- [What to do]: When a line in the entries contains the word "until", copy that line in full.

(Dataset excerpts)
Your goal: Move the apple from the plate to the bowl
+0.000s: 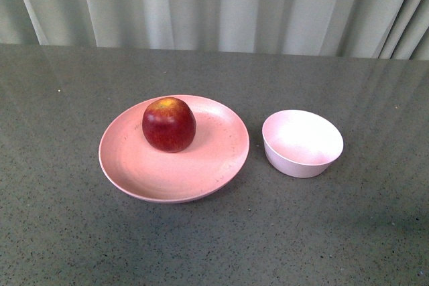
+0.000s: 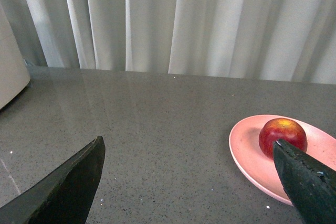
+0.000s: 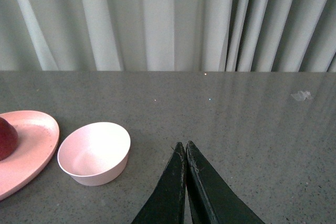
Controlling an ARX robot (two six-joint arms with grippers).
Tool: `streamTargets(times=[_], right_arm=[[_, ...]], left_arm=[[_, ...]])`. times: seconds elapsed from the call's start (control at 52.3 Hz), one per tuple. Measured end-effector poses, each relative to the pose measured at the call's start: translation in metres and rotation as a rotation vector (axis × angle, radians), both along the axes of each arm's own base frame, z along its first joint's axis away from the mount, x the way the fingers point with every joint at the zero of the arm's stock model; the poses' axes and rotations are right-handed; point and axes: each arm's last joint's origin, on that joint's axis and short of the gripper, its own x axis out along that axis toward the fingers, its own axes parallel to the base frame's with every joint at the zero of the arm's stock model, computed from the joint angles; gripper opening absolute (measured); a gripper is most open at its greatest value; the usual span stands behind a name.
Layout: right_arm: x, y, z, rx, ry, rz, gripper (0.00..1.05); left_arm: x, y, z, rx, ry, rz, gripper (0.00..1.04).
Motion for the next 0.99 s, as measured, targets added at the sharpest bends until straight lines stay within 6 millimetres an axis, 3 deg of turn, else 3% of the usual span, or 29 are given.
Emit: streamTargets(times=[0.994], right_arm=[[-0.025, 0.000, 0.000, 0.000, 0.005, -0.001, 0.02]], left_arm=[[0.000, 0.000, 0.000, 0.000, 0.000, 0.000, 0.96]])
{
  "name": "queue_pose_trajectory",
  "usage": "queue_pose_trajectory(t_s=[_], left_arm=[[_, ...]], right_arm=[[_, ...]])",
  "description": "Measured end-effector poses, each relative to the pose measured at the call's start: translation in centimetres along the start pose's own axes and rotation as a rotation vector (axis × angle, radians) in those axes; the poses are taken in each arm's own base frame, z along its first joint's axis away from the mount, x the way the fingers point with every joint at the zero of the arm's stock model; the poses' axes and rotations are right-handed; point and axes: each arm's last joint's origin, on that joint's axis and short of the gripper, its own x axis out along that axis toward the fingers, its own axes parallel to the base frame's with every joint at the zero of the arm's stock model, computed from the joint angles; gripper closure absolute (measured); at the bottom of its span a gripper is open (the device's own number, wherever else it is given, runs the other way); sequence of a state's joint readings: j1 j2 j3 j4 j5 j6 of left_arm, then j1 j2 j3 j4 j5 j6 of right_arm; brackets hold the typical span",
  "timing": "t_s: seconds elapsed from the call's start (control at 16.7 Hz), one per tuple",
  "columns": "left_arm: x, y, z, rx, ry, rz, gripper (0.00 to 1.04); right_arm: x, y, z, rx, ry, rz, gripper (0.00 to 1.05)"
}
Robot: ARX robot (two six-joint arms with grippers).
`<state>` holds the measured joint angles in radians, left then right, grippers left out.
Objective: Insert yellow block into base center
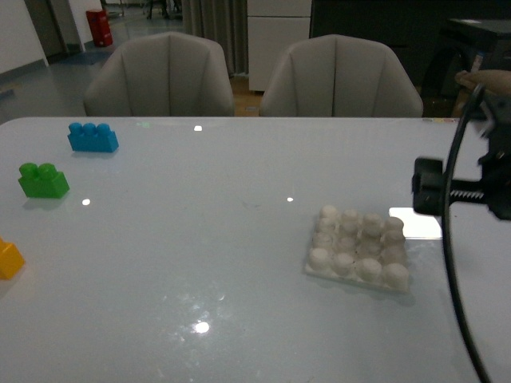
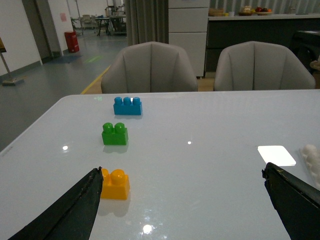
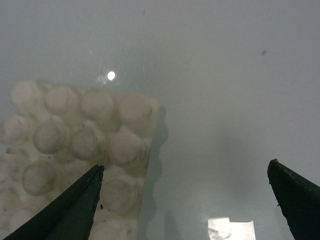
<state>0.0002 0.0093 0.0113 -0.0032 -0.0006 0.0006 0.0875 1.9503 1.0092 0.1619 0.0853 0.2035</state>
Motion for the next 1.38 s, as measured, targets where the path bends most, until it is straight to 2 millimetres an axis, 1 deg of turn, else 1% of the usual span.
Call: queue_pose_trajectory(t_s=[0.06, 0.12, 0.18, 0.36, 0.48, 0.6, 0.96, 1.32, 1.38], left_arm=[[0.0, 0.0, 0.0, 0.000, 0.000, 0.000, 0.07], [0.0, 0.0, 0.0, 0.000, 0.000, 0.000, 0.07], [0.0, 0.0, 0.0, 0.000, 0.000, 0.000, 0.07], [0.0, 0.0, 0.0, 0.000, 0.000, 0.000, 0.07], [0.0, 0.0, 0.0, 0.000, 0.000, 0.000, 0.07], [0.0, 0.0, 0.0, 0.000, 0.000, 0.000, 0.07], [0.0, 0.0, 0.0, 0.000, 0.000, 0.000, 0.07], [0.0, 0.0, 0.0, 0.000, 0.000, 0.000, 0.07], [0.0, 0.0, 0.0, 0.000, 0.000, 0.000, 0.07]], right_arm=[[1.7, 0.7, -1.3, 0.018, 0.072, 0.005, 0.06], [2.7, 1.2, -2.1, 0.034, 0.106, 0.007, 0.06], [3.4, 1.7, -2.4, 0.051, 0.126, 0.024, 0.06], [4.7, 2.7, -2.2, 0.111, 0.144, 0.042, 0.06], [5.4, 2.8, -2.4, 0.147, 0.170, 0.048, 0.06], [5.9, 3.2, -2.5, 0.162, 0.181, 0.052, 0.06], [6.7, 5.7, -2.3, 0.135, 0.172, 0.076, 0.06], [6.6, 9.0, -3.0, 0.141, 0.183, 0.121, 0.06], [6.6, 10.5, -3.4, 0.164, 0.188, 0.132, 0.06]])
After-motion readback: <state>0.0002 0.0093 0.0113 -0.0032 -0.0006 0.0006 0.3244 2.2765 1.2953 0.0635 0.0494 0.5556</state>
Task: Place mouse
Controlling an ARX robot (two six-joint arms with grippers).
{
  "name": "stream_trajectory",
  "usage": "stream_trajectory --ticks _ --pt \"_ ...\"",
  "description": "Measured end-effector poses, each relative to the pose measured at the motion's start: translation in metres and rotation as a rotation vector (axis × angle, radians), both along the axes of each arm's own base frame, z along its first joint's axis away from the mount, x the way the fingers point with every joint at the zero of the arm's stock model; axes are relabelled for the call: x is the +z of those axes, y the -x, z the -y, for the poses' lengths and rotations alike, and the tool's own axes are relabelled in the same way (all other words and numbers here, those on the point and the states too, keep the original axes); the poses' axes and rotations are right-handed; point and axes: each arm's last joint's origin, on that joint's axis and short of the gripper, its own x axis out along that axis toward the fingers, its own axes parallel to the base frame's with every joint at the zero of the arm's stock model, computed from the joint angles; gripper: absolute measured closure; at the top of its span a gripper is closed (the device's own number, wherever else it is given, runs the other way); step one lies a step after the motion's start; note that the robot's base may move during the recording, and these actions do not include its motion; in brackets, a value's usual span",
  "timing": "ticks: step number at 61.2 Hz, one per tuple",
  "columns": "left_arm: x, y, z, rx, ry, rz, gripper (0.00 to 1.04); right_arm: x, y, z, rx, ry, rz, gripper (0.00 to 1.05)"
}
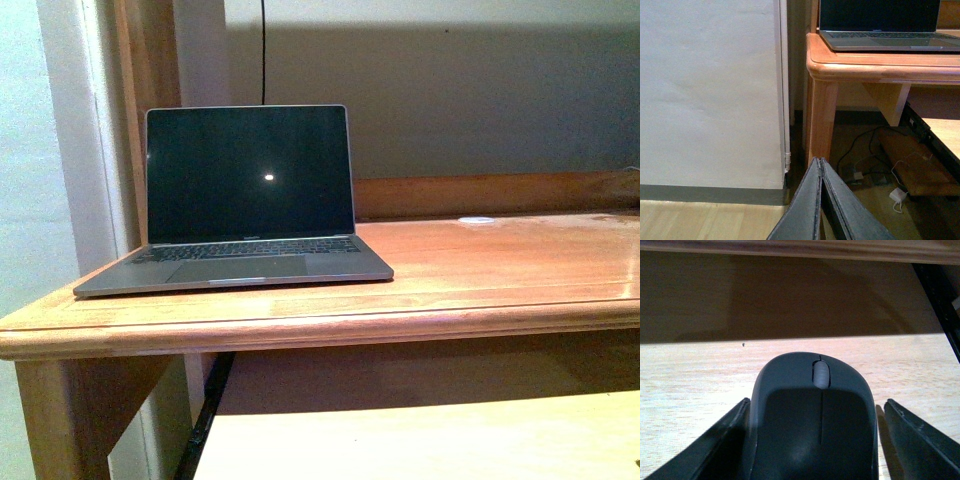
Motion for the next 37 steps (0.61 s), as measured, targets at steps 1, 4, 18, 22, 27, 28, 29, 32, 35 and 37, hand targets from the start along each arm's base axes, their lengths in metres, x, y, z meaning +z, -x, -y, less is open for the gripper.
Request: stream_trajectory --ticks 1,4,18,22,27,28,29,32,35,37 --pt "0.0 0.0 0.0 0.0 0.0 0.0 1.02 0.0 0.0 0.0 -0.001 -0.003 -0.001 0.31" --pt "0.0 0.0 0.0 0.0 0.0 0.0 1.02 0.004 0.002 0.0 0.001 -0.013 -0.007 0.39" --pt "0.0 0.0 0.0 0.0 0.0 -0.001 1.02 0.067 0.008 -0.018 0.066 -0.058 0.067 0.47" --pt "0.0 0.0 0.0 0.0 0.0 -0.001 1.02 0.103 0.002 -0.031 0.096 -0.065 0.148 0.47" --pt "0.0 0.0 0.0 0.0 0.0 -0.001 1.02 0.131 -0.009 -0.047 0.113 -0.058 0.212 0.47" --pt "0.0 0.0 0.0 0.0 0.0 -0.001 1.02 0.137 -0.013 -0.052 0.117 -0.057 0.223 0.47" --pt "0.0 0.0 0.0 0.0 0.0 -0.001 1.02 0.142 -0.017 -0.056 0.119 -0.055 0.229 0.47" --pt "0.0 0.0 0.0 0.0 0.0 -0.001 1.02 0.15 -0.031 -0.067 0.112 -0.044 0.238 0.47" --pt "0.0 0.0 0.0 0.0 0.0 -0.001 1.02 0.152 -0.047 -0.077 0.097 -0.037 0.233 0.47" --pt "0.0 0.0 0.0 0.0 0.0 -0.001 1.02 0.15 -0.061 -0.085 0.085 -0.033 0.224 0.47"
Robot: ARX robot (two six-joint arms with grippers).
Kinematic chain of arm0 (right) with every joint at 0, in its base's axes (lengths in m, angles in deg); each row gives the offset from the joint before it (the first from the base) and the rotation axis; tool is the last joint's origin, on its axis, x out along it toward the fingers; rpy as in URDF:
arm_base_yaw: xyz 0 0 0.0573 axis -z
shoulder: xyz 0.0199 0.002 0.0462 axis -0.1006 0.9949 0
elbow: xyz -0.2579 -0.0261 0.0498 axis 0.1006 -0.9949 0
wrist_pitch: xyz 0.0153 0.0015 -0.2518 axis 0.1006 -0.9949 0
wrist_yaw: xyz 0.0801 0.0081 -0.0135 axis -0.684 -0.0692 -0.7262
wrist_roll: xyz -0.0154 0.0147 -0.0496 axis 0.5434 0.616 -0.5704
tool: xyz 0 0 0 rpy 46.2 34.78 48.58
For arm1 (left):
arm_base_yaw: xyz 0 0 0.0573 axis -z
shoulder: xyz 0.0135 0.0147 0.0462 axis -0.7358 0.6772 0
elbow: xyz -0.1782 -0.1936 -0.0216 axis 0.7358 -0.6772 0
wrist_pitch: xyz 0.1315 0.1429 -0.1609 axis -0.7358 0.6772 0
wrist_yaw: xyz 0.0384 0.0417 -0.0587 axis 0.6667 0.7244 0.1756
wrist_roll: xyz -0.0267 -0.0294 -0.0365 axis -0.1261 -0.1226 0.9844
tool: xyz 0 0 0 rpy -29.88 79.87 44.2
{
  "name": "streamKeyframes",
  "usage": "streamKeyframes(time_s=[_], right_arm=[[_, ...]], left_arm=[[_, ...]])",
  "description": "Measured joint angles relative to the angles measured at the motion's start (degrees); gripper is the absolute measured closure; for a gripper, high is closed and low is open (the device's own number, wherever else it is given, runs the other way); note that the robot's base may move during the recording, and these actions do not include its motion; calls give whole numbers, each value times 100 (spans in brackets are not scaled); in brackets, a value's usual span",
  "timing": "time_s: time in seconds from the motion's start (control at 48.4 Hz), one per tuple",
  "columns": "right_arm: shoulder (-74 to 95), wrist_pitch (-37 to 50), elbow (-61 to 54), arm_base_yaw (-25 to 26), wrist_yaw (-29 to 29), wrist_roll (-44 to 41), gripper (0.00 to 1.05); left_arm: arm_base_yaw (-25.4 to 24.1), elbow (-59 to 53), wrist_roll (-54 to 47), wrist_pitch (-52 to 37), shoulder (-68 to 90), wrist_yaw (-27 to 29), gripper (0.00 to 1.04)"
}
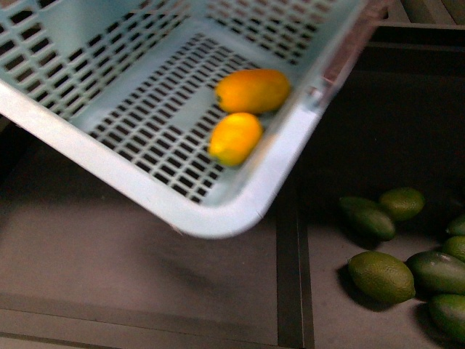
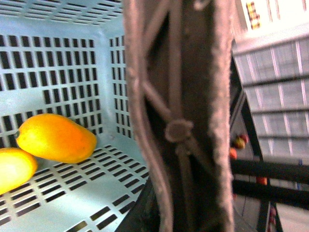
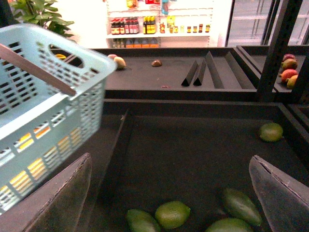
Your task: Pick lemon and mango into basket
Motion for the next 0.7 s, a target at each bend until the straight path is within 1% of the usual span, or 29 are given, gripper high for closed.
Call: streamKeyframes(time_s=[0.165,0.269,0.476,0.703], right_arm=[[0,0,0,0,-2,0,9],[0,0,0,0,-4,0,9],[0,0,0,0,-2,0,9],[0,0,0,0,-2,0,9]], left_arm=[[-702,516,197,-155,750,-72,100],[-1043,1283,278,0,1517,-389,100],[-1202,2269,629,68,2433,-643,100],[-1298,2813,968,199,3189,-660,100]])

- [Finished task]:
Motion for the next 0.99 s, as measured, targets added at the sharpest bends until straight lines stay within 6 millimetres an axis, 3 deg of turn, else 3% of the usual span, or 29 are given.
Motion for the next 1.38 s, as measured, targets where the path bends most, until it is straight to 2 millimetres an axis, 1 deg of turn, else 1% of the usual span.
Motion for the next 0.7 s, a target at each bend until the straight path is within 1% of the usual span, or 29 are given, gripper high for closed.

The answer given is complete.